The friction between Massey and McMaster, both Republicans, is nothing new. In late 2020, after Massey launched an effort seeking oversight for the governor's emergency declarations amid the coronavirus pandemic, there was speculation the 46-year-old from Edgefield might mount a primary challenge to the governor, who faces voters this year.

McMaster ultimately voiced support for a measure that would have put such guardrails in place, but it fizzled out.

On Friday, Massey that he felt attacks from both the governor and House lawmakers are at least in part politically motivated.
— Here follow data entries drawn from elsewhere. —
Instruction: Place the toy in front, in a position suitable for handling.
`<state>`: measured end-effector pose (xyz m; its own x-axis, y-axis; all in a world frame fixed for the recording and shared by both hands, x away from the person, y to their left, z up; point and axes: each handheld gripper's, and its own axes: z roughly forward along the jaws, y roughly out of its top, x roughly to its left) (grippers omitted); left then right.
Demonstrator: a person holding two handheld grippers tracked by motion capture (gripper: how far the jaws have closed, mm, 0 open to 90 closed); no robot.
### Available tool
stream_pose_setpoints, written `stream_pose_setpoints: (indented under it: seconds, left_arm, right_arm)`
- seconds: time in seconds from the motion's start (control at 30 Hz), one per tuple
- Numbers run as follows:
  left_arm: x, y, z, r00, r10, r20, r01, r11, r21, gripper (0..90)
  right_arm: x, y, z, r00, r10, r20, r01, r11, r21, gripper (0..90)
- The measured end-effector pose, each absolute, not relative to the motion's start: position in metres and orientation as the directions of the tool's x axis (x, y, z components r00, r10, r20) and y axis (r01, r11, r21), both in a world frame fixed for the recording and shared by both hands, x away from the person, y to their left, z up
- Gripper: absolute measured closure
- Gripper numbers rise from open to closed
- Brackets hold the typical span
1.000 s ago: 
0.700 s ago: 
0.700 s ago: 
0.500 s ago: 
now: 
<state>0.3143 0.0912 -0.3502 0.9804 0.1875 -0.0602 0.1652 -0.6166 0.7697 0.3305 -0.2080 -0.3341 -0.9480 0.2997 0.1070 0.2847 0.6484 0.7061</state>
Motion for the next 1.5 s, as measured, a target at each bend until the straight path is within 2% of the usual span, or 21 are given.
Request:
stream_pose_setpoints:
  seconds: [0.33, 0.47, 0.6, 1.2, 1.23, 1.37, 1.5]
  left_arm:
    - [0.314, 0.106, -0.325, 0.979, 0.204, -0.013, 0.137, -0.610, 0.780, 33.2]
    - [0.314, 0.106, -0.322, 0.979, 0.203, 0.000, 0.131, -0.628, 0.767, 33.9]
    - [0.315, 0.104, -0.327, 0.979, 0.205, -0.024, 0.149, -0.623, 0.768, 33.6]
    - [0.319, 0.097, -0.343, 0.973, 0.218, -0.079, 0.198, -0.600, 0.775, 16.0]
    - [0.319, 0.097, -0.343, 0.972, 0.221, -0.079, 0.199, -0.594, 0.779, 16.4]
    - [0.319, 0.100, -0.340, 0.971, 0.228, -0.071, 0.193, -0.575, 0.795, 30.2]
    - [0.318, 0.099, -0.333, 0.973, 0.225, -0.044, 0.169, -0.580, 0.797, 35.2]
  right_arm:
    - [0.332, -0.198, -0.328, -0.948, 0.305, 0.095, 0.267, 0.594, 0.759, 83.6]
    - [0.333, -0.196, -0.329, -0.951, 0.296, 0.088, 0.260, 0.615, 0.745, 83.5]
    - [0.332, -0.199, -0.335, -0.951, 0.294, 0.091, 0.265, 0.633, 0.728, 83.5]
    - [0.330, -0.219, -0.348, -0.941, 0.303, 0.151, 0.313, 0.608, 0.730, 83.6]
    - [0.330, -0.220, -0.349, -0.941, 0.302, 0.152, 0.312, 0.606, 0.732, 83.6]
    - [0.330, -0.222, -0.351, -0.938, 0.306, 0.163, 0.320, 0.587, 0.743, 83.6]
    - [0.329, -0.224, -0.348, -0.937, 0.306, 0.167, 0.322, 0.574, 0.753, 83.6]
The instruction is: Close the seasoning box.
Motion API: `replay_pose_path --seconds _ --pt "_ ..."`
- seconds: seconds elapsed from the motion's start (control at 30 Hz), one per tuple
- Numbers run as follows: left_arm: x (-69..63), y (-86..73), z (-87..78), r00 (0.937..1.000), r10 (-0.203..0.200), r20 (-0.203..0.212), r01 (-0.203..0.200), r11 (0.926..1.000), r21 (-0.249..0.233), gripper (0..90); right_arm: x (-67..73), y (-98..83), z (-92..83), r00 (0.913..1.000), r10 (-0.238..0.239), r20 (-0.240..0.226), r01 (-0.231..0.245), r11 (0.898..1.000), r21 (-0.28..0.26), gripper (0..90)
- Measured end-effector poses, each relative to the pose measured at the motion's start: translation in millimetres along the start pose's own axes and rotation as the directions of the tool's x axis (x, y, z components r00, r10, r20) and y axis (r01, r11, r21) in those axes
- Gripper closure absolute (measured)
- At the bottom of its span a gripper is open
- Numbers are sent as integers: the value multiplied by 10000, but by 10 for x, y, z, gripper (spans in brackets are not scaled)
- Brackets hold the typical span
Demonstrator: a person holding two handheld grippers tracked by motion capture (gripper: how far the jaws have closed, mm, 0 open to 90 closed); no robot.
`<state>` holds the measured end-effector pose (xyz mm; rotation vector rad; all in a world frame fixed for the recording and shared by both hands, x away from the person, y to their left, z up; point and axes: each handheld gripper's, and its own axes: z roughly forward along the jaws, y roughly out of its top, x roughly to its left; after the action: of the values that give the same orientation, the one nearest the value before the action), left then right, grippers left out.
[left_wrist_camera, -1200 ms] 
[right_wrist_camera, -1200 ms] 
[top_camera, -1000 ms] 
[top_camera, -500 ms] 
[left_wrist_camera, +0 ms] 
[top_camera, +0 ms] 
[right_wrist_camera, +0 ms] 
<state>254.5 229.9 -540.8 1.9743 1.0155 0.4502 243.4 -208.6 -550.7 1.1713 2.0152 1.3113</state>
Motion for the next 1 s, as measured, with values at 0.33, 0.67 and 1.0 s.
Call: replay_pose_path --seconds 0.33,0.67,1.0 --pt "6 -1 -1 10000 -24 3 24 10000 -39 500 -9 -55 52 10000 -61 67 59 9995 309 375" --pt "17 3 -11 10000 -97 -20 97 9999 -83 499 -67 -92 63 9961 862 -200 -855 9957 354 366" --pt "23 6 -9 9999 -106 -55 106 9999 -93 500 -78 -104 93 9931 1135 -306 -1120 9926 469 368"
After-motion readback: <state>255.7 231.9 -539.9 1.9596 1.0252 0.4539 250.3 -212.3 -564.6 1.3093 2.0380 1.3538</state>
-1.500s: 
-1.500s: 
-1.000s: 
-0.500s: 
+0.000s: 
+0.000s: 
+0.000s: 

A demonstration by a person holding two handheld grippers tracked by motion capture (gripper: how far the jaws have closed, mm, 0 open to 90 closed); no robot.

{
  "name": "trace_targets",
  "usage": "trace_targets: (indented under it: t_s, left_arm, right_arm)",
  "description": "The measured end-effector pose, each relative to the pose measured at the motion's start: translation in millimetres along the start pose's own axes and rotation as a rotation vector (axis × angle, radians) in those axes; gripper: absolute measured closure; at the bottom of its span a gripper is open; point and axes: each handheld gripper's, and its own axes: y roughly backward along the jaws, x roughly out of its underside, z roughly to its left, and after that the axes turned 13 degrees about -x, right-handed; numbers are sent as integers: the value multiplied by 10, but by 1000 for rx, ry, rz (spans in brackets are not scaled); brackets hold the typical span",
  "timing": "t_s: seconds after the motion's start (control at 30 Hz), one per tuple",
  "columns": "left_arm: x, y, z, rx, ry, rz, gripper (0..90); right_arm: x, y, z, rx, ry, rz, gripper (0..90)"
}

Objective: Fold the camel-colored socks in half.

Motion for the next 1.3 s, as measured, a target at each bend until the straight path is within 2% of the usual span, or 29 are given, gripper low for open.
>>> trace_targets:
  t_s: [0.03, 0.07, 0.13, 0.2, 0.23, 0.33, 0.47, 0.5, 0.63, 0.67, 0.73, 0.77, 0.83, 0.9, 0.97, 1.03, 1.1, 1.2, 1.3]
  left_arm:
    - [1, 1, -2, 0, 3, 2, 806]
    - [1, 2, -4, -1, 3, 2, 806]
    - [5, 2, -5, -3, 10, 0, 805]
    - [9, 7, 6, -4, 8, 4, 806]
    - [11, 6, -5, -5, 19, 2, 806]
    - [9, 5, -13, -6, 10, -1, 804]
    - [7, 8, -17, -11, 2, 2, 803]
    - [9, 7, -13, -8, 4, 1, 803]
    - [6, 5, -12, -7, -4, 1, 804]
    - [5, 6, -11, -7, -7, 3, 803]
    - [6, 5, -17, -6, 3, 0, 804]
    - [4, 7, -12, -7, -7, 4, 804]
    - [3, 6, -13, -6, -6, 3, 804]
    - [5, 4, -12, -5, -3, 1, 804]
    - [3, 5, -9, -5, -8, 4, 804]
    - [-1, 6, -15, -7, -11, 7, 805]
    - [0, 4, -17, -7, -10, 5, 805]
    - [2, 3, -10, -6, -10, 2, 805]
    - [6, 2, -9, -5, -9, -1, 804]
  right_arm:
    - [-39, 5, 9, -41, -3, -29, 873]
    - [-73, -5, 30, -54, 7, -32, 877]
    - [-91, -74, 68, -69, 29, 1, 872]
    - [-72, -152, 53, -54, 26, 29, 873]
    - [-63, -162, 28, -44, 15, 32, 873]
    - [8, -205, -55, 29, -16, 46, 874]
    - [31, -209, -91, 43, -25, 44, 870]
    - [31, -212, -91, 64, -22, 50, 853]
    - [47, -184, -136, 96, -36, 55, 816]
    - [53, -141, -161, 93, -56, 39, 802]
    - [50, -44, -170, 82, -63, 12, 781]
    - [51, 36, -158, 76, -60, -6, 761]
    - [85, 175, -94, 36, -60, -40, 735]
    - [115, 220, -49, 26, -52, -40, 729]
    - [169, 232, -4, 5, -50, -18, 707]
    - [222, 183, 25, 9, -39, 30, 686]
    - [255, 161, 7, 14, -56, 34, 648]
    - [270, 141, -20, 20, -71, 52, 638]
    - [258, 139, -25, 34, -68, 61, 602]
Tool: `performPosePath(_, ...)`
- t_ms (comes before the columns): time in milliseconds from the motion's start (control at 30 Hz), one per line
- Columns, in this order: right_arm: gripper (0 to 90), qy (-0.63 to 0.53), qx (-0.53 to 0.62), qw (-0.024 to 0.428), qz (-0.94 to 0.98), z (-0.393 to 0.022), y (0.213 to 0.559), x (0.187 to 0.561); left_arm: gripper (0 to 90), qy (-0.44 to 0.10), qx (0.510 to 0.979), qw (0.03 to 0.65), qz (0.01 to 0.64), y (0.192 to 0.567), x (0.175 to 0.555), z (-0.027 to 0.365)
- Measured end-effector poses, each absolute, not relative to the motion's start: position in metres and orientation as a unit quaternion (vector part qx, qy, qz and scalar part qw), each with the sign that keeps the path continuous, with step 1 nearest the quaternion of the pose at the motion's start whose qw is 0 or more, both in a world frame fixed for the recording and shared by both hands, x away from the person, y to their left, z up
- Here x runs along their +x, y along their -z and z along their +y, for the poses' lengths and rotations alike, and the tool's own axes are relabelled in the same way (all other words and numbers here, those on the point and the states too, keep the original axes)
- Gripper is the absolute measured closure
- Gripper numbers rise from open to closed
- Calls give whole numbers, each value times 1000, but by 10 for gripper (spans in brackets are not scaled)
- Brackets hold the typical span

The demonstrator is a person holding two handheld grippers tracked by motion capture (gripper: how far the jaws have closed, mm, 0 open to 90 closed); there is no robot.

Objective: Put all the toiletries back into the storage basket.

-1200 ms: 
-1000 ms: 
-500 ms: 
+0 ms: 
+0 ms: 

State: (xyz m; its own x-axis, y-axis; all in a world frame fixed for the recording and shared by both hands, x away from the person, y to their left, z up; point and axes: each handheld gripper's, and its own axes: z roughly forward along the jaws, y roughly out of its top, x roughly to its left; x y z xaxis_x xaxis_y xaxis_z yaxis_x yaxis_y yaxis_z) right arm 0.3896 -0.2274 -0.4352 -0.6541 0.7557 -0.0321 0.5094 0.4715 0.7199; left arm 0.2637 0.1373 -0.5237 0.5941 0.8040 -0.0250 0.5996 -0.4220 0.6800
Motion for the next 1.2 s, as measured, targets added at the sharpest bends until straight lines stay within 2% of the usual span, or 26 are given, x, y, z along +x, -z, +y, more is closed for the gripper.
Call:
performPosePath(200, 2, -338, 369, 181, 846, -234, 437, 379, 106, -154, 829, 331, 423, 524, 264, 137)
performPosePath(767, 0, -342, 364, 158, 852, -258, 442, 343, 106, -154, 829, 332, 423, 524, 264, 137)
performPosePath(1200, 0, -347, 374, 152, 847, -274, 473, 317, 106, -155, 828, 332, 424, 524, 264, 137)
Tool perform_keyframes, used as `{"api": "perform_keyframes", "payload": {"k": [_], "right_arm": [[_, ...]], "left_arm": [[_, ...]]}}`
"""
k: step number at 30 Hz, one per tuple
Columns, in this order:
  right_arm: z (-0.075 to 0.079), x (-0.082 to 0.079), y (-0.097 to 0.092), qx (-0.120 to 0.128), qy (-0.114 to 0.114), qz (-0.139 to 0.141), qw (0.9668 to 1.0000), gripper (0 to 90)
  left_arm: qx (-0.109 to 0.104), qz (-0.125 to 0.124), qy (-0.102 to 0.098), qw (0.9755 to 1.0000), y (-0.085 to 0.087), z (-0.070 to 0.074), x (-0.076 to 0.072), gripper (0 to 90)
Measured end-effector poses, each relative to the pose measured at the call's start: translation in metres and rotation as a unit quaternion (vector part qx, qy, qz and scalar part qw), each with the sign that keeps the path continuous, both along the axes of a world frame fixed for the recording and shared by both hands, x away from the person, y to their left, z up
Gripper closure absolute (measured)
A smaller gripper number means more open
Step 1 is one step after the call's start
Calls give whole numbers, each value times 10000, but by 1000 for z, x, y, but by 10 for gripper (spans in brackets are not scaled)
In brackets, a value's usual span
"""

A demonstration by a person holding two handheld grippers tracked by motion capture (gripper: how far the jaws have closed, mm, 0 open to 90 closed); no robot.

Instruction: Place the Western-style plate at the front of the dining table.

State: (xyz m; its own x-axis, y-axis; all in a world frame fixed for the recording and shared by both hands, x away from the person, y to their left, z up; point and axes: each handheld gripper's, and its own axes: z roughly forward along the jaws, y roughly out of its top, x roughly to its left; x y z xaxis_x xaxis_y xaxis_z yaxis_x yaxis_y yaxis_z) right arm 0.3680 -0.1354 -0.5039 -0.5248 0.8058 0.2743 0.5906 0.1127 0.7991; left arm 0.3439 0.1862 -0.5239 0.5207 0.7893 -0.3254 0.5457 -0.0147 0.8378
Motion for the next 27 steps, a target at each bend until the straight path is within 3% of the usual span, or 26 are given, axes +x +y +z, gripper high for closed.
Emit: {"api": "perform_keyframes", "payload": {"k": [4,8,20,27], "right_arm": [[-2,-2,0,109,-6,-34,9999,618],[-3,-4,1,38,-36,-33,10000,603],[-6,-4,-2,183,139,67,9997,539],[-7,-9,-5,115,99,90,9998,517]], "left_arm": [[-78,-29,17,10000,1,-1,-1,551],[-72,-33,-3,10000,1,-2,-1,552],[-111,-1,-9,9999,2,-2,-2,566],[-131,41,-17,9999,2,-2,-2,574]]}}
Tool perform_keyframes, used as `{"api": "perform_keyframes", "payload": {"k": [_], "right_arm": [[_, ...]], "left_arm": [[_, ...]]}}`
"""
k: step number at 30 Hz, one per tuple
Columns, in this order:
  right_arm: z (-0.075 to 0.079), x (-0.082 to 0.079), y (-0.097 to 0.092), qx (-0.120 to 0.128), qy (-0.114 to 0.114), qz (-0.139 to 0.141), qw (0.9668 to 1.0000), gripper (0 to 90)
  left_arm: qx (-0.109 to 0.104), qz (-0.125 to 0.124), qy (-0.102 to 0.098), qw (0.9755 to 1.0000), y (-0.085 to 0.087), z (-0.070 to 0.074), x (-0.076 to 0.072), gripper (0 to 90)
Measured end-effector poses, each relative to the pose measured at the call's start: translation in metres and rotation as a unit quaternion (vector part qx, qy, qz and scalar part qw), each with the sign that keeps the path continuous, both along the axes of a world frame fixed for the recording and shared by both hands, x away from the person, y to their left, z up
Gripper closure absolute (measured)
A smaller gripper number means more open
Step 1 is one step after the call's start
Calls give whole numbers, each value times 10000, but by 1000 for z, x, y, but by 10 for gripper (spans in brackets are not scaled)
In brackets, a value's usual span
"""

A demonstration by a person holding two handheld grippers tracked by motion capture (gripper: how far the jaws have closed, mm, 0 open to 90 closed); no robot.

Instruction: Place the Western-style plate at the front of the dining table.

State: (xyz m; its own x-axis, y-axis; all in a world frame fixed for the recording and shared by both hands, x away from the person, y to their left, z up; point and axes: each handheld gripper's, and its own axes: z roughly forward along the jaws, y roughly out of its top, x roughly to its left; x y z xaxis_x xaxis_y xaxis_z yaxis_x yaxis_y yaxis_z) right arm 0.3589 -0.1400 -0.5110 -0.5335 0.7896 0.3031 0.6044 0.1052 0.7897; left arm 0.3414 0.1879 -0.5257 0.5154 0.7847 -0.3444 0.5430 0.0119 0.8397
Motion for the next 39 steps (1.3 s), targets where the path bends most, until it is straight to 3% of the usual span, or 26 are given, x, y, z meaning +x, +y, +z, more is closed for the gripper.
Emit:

They will all face voters this fall, while state senators are not up for reelection until 2024.

"I am not all that interested in fighting with Republicans," Massey told AP on Friday when asked about the conflicts with McMaster. "But I also don't like the idea of, 'Let's pass something so we can tell everybody that we've addressed it.'"

The governor, House and Senate leadership are all Republicans, although the governor and House often align, leaving the Senate on its own, like differing on proposals to raise teacher pay or cut taxes.

"Somebody has to ensure liberal activists are not running our state election commission and jeopardizing our elections," Massey said. "If Gov. McMaster is not going to do it, the Senate will."